**TASK ITEM**
Only the lines below from the one containing "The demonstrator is" to the one containing "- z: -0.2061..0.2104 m" should be repeated, both included and unchanged.
── ENTRIES PROVIDED
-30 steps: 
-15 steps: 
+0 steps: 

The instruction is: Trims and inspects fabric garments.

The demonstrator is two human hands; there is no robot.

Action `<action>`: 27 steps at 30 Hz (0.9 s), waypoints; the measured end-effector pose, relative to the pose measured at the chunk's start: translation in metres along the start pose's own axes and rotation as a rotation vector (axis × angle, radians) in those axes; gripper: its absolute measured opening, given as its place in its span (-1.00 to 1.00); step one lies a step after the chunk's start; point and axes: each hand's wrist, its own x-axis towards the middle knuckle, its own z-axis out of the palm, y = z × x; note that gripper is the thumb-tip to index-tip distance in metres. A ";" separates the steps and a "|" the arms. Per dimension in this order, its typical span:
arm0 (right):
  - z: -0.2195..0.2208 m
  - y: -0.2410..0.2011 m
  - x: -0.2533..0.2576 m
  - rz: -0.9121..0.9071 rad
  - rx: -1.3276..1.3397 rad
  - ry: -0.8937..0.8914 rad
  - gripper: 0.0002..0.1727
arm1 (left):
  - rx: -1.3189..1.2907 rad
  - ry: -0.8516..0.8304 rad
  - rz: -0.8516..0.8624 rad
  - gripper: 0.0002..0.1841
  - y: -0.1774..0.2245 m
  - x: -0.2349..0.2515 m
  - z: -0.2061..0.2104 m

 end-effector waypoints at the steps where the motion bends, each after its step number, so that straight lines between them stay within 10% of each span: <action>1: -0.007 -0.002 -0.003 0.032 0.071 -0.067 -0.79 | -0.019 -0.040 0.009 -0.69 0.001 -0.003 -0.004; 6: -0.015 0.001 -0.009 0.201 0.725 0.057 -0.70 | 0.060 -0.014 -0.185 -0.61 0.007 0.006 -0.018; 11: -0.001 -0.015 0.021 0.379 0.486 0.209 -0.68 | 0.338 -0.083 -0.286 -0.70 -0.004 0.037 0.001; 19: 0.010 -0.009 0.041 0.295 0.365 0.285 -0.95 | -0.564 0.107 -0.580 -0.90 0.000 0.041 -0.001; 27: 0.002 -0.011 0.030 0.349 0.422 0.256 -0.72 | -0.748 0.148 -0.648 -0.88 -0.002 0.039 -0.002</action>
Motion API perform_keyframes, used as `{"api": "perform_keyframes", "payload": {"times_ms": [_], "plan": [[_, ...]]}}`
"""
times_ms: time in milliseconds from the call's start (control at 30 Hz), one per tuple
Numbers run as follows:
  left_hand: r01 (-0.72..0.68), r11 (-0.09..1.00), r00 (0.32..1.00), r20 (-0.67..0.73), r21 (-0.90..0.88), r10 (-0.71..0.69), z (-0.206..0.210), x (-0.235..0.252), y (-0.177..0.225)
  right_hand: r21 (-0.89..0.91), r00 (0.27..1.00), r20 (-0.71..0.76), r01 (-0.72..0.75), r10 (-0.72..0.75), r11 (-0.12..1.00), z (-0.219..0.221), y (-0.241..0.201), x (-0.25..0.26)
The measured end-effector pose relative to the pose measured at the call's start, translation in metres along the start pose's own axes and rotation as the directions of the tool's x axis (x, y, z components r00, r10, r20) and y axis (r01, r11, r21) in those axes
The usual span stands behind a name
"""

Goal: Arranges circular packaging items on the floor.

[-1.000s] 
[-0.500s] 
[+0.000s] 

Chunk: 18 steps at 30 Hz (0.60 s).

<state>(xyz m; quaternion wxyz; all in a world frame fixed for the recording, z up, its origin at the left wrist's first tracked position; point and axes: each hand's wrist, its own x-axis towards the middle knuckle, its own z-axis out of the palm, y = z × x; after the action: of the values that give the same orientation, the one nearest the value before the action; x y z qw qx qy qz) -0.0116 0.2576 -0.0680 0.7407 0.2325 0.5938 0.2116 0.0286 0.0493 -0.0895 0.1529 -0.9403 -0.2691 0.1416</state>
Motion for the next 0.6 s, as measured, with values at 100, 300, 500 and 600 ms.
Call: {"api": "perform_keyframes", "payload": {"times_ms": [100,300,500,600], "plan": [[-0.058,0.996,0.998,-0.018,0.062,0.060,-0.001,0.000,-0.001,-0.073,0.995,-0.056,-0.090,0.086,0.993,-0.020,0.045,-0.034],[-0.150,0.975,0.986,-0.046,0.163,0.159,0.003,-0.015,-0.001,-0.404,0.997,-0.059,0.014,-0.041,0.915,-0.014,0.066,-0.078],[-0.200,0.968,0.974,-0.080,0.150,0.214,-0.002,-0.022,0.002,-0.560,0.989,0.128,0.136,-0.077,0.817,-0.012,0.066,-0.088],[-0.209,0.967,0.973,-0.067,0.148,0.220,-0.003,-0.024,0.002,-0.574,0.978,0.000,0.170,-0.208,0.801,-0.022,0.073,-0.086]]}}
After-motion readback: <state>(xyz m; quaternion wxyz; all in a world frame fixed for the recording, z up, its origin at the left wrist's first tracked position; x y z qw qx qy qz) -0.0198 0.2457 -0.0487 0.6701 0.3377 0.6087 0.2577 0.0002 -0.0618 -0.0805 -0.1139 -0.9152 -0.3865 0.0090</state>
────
**TASK RESULT**
The demonstrator is two human hands; there is no robot.

Action `<action>`: 27 steps at 30 Hz (0.9 s), waypoints; the measured end-effector pose, relative to the pose measured at the chunk's start: translation in metres along the start pose's own axes and rotation as a rotation vector (axis × angle, radians) in those axes; gripper: its absolute measured opening, given as its place in its span (-1.00 to 1.00); step one lies a step after the chunk's start; point and axes: each hand's wrist, its own x-axis towards the middle knuckle, its own z-axis out of the palm, y = z × x; note that gripper is the thumb-tip to index-tip distance in metres. A ";" separates the steps and a "|" the arms. Per dimension in this order, its typical span:
arm0 (right):
  - z: -0.2195..0.2208 m
  - y: -0.2410..0.2011 m
  - x: -0.2533..0.2576 m
  - rz: -0.9121..0.9071 rad
  - rx: -1.3276..1.3397 rad
  - ry: -0.8937..0.8914 rad
  - gripper: 0.0002..0.1727
arm1 (left):
  - rx: -1.3189..1.2907 rad
  - ry: -0.8516..0.8304 rad
  - rz: -0.8516..0.8624 rad
  - gripper: 0.0002..0.1841
  - y: -0.1774..0.2245 m
  - x: -0.2349..0.2515 m
  - z: -0.2061..0.2104 m

The answer given above is complete.